Quincy Center for Technical Education
Computer Technology Department

Creating Strong Network Passwords

Good computer security includes the use of strong passwords for your network logon and the Administrator account on your computer.

For a password to be strong and hard to break, it should:

  • Be at least seven characters long.
  • Contain characters from each of the following three groups:

Description

Examples

Letters (uppercase and lowercase)

A, B, C,...; a, b, c,...

Numerals

0, 1, 2, 3, 4, 5, 6, 7, 8, 9

Symbols (all characters not defined as letters or numerals)

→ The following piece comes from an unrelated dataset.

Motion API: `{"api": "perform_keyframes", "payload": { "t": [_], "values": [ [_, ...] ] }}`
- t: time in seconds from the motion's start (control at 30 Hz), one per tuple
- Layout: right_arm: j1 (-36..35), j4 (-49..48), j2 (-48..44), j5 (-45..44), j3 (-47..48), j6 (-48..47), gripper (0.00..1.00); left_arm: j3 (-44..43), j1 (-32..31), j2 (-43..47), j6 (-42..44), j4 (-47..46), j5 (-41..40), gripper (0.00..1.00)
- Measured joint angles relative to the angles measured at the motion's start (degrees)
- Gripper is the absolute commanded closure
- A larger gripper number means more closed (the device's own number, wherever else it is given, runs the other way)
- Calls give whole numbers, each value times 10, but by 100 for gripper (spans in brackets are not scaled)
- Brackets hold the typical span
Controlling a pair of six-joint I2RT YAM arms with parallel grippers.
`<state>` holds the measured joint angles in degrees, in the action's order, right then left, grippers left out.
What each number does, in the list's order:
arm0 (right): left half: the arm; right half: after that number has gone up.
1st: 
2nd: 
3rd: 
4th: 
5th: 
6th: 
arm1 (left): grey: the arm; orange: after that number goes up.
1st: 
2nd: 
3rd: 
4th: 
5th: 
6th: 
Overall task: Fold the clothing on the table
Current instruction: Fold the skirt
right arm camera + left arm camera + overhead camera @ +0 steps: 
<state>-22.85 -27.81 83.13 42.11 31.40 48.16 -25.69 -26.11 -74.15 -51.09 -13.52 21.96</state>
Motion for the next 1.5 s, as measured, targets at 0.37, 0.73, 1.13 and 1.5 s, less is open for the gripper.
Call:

` ~ ! @ # $ % ^ & * ( ) _ + - = { } | [ ] \ : " ; ' < > ? , . /

  • Have at least one symbol character in the second through sixth positions.
  • Be significantly different from prior passwords.
  • Not contain your name or user name.
  • Not be a common word or name.

Passwords can be the weakest link in a computer security scheme. Strong passwords are important because password cracking tools continue to improve and the computers used to crack passwords are more powerful. Network passwords that once took weeks to break can now be broken in hours.

Password cracking software uses one of three approaches: intelligent guessing, dictionary attacks, and automation that tries every possible combination of characters. Given enough time, the automated method can crack any password. However, it still can take months to crack a strong password.

Windows 2000 passwords can be up to 127 characters long. However, if you are using Windows 2000 on a network that also has computers using Windows 95 or Windows 98, consider using passwords not longer than 14 characters. Windows 95 and Windows 98 support passwords of up to 14 characters. If your password is longer, you may not be able to log on to your network from those computers.